## Exercise
Everything from the line containing "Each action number" through the line containing "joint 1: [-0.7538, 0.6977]" in the listing below should be copied exactly, and nothing more.

## Supplied material
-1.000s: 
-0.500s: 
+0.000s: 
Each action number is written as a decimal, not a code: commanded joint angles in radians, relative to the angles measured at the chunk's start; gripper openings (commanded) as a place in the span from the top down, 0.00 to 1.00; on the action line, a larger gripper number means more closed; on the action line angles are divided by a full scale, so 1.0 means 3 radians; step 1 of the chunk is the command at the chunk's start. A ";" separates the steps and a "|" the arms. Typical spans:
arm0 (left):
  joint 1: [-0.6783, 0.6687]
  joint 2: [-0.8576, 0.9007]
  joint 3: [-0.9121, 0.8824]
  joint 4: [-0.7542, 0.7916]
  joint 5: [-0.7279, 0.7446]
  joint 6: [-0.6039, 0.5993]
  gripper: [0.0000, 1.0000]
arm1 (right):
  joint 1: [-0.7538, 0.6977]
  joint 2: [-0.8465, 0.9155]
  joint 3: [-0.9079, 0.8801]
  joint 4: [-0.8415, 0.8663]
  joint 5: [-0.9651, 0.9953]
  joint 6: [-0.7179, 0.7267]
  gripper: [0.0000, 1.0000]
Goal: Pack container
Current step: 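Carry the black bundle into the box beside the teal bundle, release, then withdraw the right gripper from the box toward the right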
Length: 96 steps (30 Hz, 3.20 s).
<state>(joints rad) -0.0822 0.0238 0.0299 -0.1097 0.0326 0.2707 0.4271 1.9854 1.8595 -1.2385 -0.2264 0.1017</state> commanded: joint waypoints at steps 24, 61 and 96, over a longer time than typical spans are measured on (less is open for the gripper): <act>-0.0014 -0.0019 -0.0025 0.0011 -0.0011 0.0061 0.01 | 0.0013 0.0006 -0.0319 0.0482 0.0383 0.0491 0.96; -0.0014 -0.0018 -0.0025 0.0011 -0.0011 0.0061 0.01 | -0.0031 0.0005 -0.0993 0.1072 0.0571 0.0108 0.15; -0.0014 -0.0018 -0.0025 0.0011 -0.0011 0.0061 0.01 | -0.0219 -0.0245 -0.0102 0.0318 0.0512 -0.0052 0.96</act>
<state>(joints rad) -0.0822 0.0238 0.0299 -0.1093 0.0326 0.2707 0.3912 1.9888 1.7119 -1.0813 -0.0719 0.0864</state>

## Answer for the task
Each action number is written as a decimal, not a code: commanded joint angles in radians, relative to the angles measured at the chunk's start; gripper openings (commanded) as a place in the span from the top down, 0.00 to 1.00; on the action line, a larger gripper number means more closed; on the action line angles are divided by a full scale, so 1.0 means 3 radians; step 1 of the chunk is the command at the chunk's start. A ";" separates the steps and a "|" the arms. Typical spans:
arm0 (left):
  joint 1: [-0.6783, 0.6687]
  joint 2: [-0.8576, 0.9007]
  joint 3: [-0.9121, 0.8824]
  joint 4: [-0.7542, 0.7916]
  joint 5: [-0.7279, 0.7446]
  joint 6: [-0.6039, 0.5993]
  gripper: [0.0000, 1.0000]
arm1 (right):
  joint 1: [-0.7538, 0.6977]

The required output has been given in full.